Following this revised approach, the two studies estimate much smaller shares of jobs prone to automation than suggested by Frey and Osborne [13]. Arntz, Gregory and Zierahn [3] find that 9% of jobs in the United States are highly automatable, as opposed to a share of 47% estimated by Frey and Osborne [13]. Nedelkoska and Quintini [19] show that 14% of jobs in the economies represented in PIAAC are at high risk of automation.

Other studies develop alternative task-based measures. Brynjolfsson, Mitchell and Rock [8], for example, develop a rubric for assessing task automatability. The rubric contains approximately 20 task characteristics that make a task more or less suitable for machine learning. These characteristics include, for example, the need for complex, abstract reasoning for solving the task, or the availability of immediate feedback on how successfully the task was completed. The authors let crowdworkers rate 2,069 work activities in O*NET with the rubric and map the scores to the corresponding occupations. This way they derive a measure of occupations’ suitability to machine learning. The authors find that this measure is only weakly correlated with wages.

3 Assessing Automation Through the Content of Patents

A number of studies draw on information from patents to determine what new technologies can and cannot do in the workplace. The text of patents provides, namely, detailed descriptions of technologies and their capabilities. Studies typically link this information to occupational descriptions from taxonomies such as O*NET to determine the extent to which the patented technologies are applicable in the workplace. This analysis usually relies on natural language processing techniques to detect whether patent texts indicate the workplace applicability of the technologies and to determine their textual similarity to occupational descriptions.

The study of Webb [26] develops a patent-based approach to study the exposure of occupations to computer software applications, industrial robots and AI. It draws on patents from the Google Patents Public Data by IFI CLAIMS Patent Services and links them to task descriptions of occupations provided in O*NET. The study builds this linkage in several methodological steps.

First, Webb [26] identifies patents of the three technologies of interest by searching the entire patent database for particular keywords in the patent titles and descriptions. For example, patents of AI technology are sorted out through keywords such as “neural network” and “machine learning”. Webb [26] then extracts all verb-noun pairs from the patent titles in these subsets of patents (e.g., diagnose, disease). The verb-noun pairs are used to indicate the tasks that the patented technology is intended to address. To determine the prevalence of technologies addressing a particular task, the frequency of occurrence of each verb-noun pair (and pairs similar to it) is calculated. For example, 0.1% of the AI patents may contain the pair “diagnose, disease” (or similar pairs) in their title.
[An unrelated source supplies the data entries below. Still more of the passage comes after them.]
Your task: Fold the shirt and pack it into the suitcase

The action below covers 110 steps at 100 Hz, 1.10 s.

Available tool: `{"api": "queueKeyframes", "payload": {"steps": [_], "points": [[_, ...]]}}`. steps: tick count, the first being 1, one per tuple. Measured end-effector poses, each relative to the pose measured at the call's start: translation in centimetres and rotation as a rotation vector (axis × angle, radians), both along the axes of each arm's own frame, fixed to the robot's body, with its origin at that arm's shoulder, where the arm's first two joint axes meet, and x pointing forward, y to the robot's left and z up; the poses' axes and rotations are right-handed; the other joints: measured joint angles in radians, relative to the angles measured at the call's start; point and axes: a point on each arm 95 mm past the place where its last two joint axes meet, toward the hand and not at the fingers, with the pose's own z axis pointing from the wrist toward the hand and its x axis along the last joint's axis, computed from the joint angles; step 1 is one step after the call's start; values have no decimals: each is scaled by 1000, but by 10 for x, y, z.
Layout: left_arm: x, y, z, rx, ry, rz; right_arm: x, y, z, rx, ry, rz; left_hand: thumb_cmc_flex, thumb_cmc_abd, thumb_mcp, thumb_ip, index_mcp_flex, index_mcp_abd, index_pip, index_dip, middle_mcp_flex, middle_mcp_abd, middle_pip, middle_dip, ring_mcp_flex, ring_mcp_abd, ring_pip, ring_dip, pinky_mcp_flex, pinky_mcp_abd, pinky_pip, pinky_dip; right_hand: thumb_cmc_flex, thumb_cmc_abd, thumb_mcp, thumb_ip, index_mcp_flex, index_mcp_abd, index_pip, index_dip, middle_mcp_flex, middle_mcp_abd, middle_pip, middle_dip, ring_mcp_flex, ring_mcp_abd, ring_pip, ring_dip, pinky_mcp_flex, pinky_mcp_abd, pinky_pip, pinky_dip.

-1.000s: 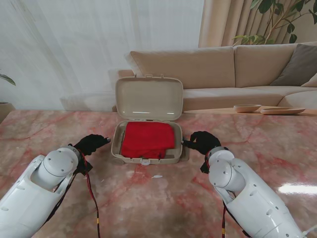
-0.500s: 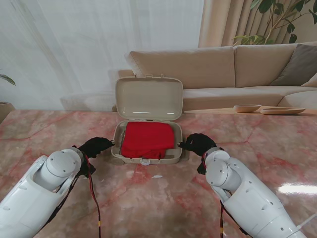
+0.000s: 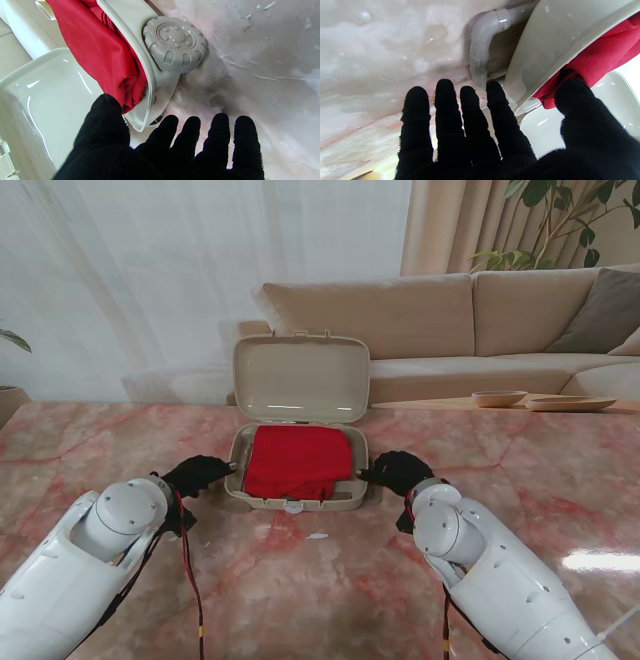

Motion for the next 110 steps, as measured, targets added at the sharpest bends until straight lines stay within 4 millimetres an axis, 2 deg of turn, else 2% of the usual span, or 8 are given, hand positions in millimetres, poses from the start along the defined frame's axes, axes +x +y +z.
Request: {"api": "queueKeyframes", "payload": {"steps": [27,32,67,110], "points": [[0,-1,0,-5,10,-14,-1,3,-1,0,0,11,0,2,0,0,0,0,3,0,0,0,0,3,0,-13,0,0,0,0,0,4,0,0,0,0,1,-1,0,0,0,0,1,0,0,0,0,0,0,0,0,0],[1,-2,0,-9,13,-21,-1,4,-1,0,0,16,0,19,0,0,0,0,3,0,0,0,0,3,0,-21,0,2,0,0,0,5,0,0,0,0,1,-1,0,0,0,0,1,0,0,0,0,0,0,0,0,0],[-2,-4,-1,-19,21,-74,-3,7,-1,9,-4,47,0,19,0,0,-13,11,-9,-13,0,0,0,3,0,-58,0,14,0,0,0,16,24,0,-10,1,1,-10,0,0,1,0,1,0,0,1,0,0,0,0,0,0],[-10,-5,-2,-25,20,-119,-13,9,-2,5,-1,94,0,19,0,0,-20,49,-67,-19,0,1,0,3,0,-73,0,14,0,0,0,17,24,0,-10,1,-4,82,-5,-6,1,0,1,0,0,1,0,0,0,0,0,0]]}}
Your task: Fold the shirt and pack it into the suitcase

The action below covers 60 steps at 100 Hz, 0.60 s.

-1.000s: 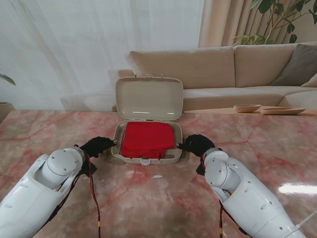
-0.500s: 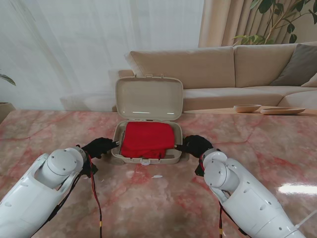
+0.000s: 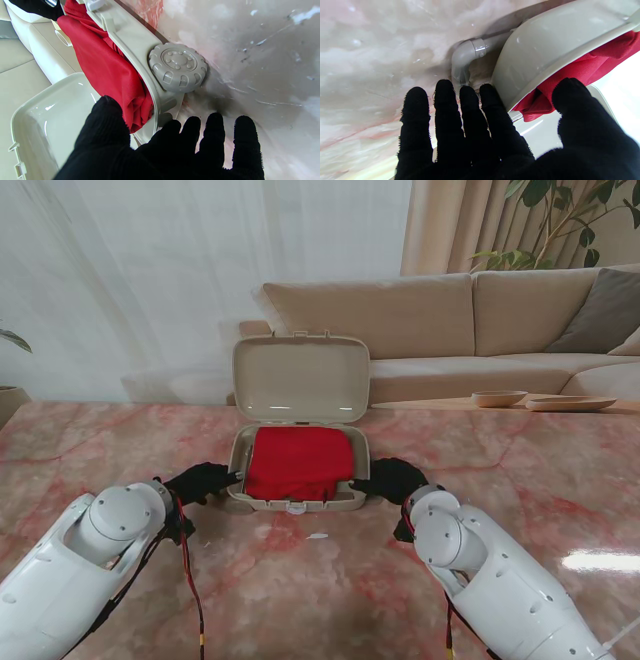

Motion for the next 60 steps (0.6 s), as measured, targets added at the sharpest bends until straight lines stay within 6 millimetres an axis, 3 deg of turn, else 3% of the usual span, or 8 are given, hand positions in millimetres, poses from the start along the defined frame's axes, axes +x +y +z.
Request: {"api": "queueKeyframes", "payload": {"steps": [60], "points": [[-29,9,-1,13,-8,-57,-43,6,4,9,-4,75,0,0,0,0,-11,36,-8,-10,0,9,0,0,0,-5,0,3,0,0,0,1,0,0,0,0,21,79,3,0,2,38,0,0,0,0,0,0,0,0,0,0]]}}
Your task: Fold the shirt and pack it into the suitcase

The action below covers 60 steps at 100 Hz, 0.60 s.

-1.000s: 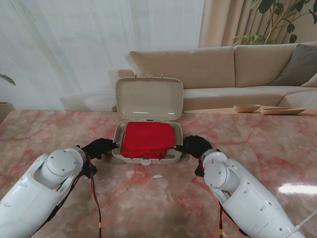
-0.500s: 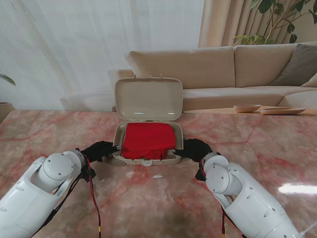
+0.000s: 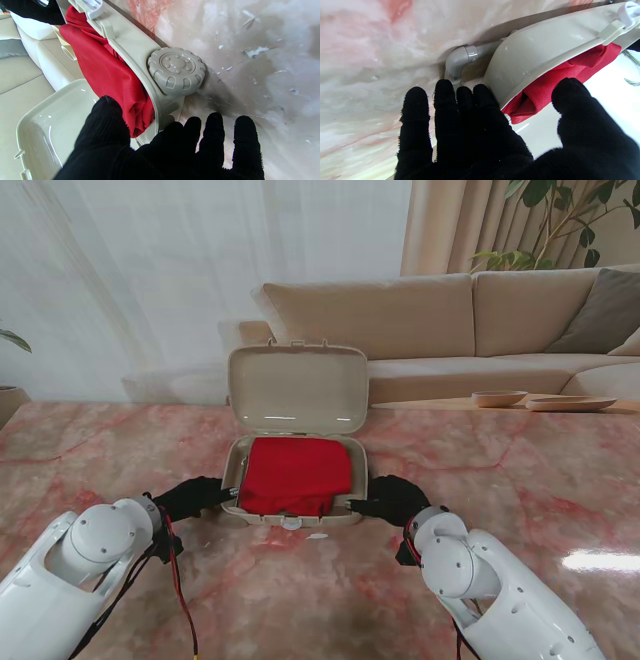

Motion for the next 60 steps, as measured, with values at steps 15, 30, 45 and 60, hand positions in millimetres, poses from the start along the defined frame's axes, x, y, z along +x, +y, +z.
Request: {"api": "queueKeyframes", "payload": {"steps": [15,30,45,60], "points": [[-9,2,0,-4,1,-9,-12,2,1,5,11,13,0,0,0,0,0,11,0,0,8,6,-5,0,0,0,0,0,0,0,0,4,0,3,0,0,0,16,0,0,0,12,0,0,0,0,0,0,0,0,0,0],[-18,4,0,-6,0,-20,-25,3,3,11,23,21,0,0,0,0,0,30,0,0,12,21,-5,0,1,14,0,1,0,0,0,7,12,4,-1,0,1,22,15,0,0,15,0,0,0,0,0,0,0,0,0,0],[-26,6,1,-3,-5,-36,-40,6,4,6,34,39,0,0,0,0,0,46,0,0,12,36,-5,0,5,39,0,7,0,0,0,10,14,6,-10,0,2,35,16,0,0,25,0,0,0,0,0,0,0,0,0,0],[-33,7,1,0,-11,-45,-50,7,5,7,42,52,0,0,0,0,0,54,0,1,12,44,-5,0,5,47,0,9,0,1,0,10,14,6,-10,0,3,48,16,0,0,37,0,0,0,3,0,0,0,0,0,0]]}}
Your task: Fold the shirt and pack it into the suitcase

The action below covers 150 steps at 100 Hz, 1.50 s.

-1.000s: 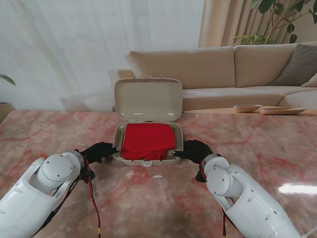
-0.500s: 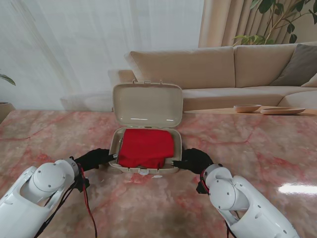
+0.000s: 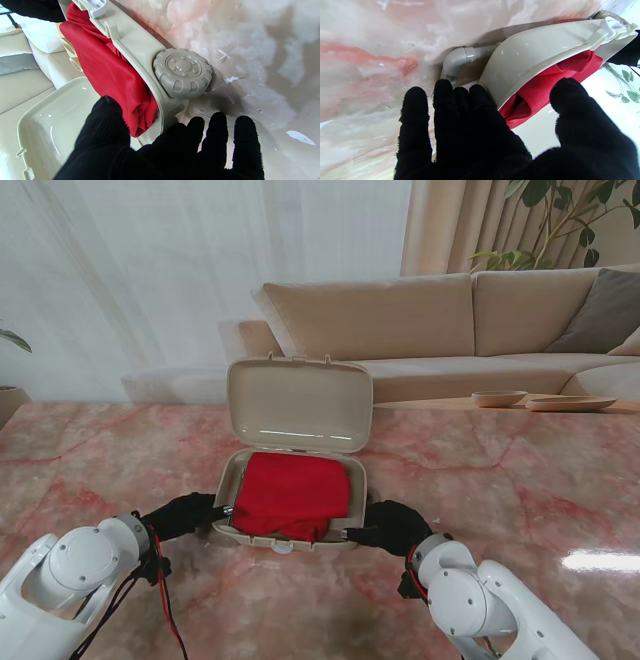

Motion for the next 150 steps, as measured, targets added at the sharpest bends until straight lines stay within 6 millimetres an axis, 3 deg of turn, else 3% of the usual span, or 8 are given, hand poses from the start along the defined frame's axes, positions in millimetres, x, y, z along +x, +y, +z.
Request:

Second, Webb [26] turns to the task descriptions of occupations and applies a similar natural language processing technique to extract the verb-noun pairs from those. He then assigns to each pair the relative frequency score estimated in the patent analysis. For example, the occupation “medical doctor” contains the task “diagnose patient’s condition”, from which the verb-noun pair “diagnose, condition” is extracted. When analyzing the impact of AI on occupations, this pair receives the score 0.001 because it is addressed by 0.1% of the AI patents.

Third, Webb [26] aggregates the tasks to the occupation level to obtain a measure of occupations’ exposure to automation. In O*NET, occupations are linked to a set of tasks and information is provided about the relevance of each task for the occupation. Webb [26] averages the scores of tasks across occupations by weighting the tasks by their importance for an occupation.

The results show that jobs occupied by low-skilled workers and low-wage jobs are most exposed to robotic technologies, while jobs held by college-educated workers are most exposed to AI. In addition, increases in occupations’ susceptibility for robotic technologies are linked to declines in employment and wages.

Montobbio and colleagues [17, 18] develop an approach for quantifying automation that relies on patents of robots. The goal is to identify robotic technologies that explicitly aim at replacing workers in the workplace [18] and to determine the exposure of occupations to such innovations [17]. The empirical analysis contains several methodological steps.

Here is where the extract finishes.